We asked Chef Ryan and Dean to share a little more about their time spent together. We hope you enjoy hearing about their unique perspectives.

  • Chef Ryan: When did you realize you had a passion and skill for cooking?
    I started cooking in Tucson at a small boutique restaurant. Everything was from scratch and it really opened my eyes to the amount of work and passion that goes into preparing a meal. My first big promotion was at 17 when I took over as the Chef De Cuisine… and I never looked back.
  • Dean: When did you realize you wanted to pursue a career raising cattle and sharing about ranching?
    I have craved being a part of the beef industry and the western lifestyle since I can remember. I have always enjoyed being around cows and horses while learning more about them. I pursued all opportunities to get more knowledge in all aspects of cattle production and management. I now get to do it every day and realize that it is a great responsibility to produce a safe, wholesome, nutritious and tasty product while taking care of the land, wildlife and other resources.
  • What did you find most interesting in learning from each other?
    Chef Ryan: My favorite part of the tour was seeing how Dean interacted with the livestock daily. His relationship with them went far beyond what most would expect. You could tell from his words and actions that he not only respects the process but also loves telling the story. It is moments like these that will continue to push me to visit the ranchers and farmers that make our food possible.

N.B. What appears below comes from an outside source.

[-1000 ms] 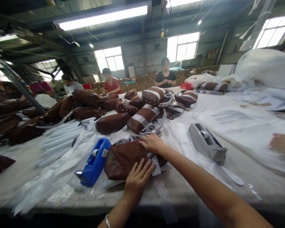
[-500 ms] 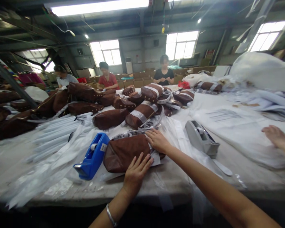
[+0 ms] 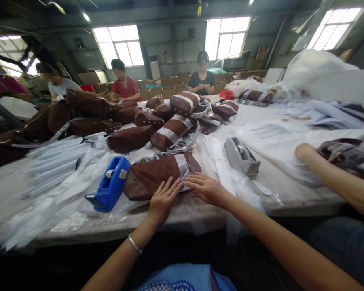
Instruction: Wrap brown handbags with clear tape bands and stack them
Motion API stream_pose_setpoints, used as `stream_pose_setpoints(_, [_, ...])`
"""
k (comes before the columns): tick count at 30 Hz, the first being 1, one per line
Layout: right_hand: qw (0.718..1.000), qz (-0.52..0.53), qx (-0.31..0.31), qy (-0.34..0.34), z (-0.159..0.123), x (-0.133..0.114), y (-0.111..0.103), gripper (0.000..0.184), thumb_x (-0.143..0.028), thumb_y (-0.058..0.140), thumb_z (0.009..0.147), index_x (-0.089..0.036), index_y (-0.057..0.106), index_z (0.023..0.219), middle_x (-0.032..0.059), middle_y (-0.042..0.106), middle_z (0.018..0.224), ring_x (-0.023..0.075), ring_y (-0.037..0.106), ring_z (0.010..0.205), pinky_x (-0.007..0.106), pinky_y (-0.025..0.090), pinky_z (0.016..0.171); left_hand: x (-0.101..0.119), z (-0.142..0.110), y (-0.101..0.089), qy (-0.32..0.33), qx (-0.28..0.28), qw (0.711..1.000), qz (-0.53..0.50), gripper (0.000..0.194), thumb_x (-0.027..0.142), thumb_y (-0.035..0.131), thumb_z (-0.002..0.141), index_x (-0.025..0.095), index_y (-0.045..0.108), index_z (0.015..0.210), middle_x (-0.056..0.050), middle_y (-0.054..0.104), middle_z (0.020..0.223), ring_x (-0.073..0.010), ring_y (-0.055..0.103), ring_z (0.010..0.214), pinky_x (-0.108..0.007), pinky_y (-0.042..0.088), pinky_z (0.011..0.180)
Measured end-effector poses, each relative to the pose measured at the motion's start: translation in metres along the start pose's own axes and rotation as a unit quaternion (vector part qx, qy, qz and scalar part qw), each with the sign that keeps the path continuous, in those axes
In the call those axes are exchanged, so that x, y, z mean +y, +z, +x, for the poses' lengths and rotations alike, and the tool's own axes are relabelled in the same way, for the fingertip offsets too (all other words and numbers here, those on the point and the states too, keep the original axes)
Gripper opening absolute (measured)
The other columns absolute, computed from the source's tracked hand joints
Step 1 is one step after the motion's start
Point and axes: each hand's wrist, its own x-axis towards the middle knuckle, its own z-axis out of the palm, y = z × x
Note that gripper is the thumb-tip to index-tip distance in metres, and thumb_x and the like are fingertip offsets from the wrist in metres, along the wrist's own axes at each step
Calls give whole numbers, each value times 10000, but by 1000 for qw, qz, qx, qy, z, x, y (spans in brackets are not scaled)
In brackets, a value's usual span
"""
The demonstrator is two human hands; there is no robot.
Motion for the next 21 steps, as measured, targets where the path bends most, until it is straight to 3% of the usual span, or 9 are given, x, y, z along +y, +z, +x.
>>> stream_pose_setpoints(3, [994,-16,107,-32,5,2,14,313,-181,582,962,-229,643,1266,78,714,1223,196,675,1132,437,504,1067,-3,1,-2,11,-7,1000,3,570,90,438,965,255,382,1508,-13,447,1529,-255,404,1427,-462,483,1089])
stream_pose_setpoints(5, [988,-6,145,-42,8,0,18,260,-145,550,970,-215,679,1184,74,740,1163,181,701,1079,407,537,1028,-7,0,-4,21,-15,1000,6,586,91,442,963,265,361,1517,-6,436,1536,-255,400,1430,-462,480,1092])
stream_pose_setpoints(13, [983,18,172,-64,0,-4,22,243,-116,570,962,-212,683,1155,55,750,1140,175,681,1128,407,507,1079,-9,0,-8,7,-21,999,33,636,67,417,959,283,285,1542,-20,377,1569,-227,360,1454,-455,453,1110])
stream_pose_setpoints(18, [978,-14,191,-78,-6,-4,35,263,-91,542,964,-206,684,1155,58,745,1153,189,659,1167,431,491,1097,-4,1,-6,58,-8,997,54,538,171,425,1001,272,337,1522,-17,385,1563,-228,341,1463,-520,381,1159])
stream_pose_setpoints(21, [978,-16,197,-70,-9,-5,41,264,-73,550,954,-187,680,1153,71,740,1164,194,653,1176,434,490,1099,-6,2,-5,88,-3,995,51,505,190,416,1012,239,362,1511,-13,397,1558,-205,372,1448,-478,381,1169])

    Dean: Chef Ryan is a world-class talent that has a passion and a flair I have rarely seen in any field. He is top notch at what he does and makes it look easy. His creativity in preparing the cuts we showcased was the most surprising part to a guy like me that uses salt, pepper and mesquite wood for everything. Chef Ryan was also an exceptionally good communicator and took the time to share his process and explain the steps to me.
  • Chef Ryan: What part of your visit to the ranch will you most likely share with customers, colleagues and friends?
    I think as a chef it’s more important than ever to visit our ranchers and farmers. You take back a different respect for food when you see the process firsthand. It helps refresh your outlook and food philosophy and find new inspiration. Every time I make a trip, I come back into the kitchen with new ideas and energy that helps create dishes that tell the story.
  • Dean: What part of your visit to the kitchen will you be most likely share with visitors to the ranch, colleagues and friends?
    The creativity was the biggest takeaway for me and encouraging people to try different flavors and preparation techniques.
  • In what ways can beef farmers and ranchers and chefs continue to work together?
    Chef Ryan: Collaborations are so important. Our guests love to know where the food comes from that they are eating. Having a beef farmer or rancher come to the restaurant for a special dinner and interact with a guest is an experience like none other. 
    Dean: I think anytime that producers can see the talent, work and effort it takes to showcase beef and encourage the consumer to choose beef is valuable. On the other side, helping chefs realize the work and care it takes to produce beef helps to create appreciation for the process. Ranchers assume beef just gets cooked and sold and chefs may assume beef just shows up in their restaurant. These connections are very valuable and I am a huge Chef Ryan fan!
  • What is your favorite beef meal (cut and preparation)?
    Chef Ryan: Anything braised.  I don’t want to say that quick cooking methods are easy but there is something about the process of an all day braise that you can really taste in a dish. Oxtails, Short Rib and Chuck Roast are a few of my favorites.
    Dean: Trick question here! I love all of the cuts. If I had to pick a favorite, I would have to say a bone-in Ribeye cooked over a wood fire would be my favorite. Followed closely by a marinated flank steak cooked the same way and eaten in a homemade flour tortilla!